1.   Introduction

Aromatic and medicinal plants are recognized as an important resource of complementary and alternative medicine due to their richness in bioactive molecules with antioxidant potential and other beneficial properties [1, 2]. In fact, these plants remain an essential source of bioactive compounds that have pharmacological properties, widely used in traditional and modern medicine, as well as for uses in phytotherapy and other industrial sectors. Moreover, due to their antioxidant, antimicrobial, and anti-cancer properties, they are used in certain foods and pharmaceutical products to help preventing diseases [3]. Among the most significant medicinal plants, the white mulberry (Morus alba L.) has been effectively used as a traditional medicine in Asia for the treatment of various infectious and internal diseases. It is a rich source of bioactive compounds that can promote healthy human life [4, 5].

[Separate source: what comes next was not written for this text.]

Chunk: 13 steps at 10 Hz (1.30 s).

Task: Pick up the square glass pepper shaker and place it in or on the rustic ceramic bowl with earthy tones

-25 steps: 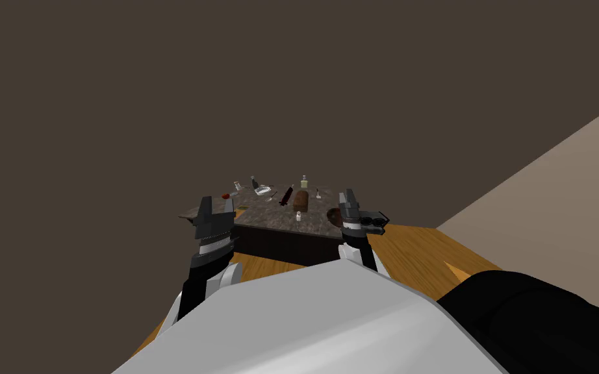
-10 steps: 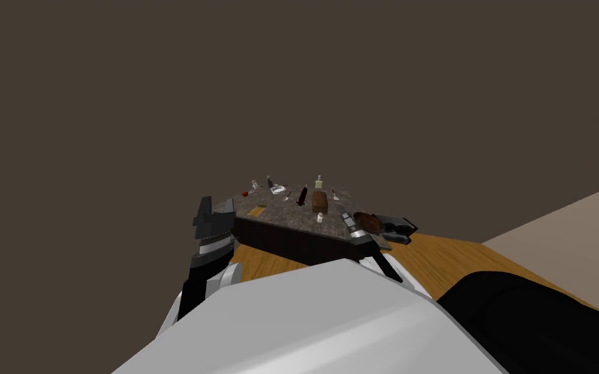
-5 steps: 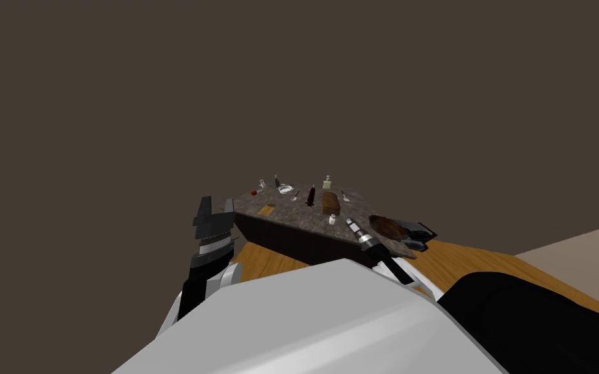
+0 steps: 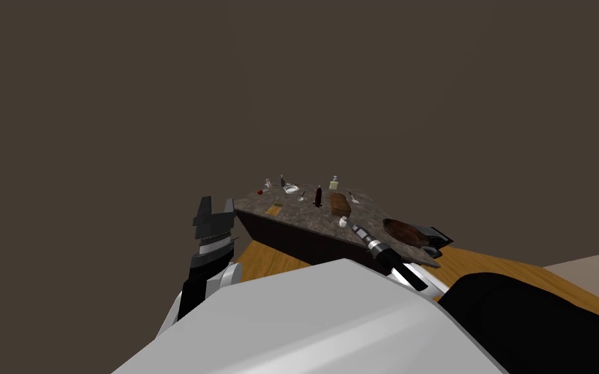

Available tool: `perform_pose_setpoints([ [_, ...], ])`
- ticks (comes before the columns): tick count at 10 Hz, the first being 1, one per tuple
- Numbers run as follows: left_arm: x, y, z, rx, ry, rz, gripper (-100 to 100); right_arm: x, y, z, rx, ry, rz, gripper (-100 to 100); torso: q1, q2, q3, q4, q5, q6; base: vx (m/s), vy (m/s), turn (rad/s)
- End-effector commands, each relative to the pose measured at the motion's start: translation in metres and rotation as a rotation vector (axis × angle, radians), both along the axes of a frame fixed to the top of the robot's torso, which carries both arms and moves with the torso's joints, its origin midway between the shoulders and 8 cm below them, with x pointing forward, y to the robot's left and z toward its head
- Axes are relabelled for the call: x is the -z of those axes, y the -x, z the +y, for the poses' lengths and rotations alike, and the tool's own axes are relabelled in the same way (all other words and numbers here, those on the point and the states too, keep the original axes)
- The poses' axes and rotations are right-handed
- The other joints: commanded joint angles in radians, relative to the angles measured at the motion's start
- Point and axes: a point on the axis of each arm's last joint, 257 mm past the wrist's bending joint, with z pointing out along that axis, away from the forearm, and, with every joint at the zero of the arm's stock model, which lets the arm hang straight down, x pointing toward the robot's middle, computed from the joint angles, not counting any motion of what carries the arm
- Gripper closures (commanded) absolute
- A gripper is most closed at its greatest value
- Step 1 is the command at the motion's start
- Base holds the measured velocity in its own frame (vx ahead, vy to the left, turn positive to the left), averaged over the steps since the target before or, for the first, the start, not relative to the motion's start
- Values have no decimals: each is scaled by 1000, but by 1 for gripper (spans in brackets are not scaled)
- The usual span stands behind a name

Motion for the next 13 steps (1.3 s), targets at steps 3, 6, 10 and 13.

Mulberry (Morus alba L.) of the Moraceae family is native to China. This plant is also widely cultivated in India, Japan, Korea, and other countries that have warm temperatures such as Mediterranean, sub-tropical and tropical environments, including African and European countries [6, 7]. It stands out from others by its low lipid content and its richness in proteins, carbohydrates, fibers and vitamins [8].  Various parts of this plant, including leaves, fruits, and root barks are used in medicine. Additionally, its fruits are valued for their health-promoting properties, nutritional value, pleasant taste and biological activities [9, 10], as well as their content of bioactive compounds that can neutralize free radicals, helping to protect the body against oxidative stress and related diseases [11]. Recent studies have reported several bioactive properties of M. alba L., such as antibacterial, antioxidant, anti-inflammatory, anti-obesogenic, or hypoglycemic and antihypertensive activities. The healthy properties of mulberry have been related to the content of phytochemicals in its leaves and fruits, such as flavonoïds or phenolic acids [12-14].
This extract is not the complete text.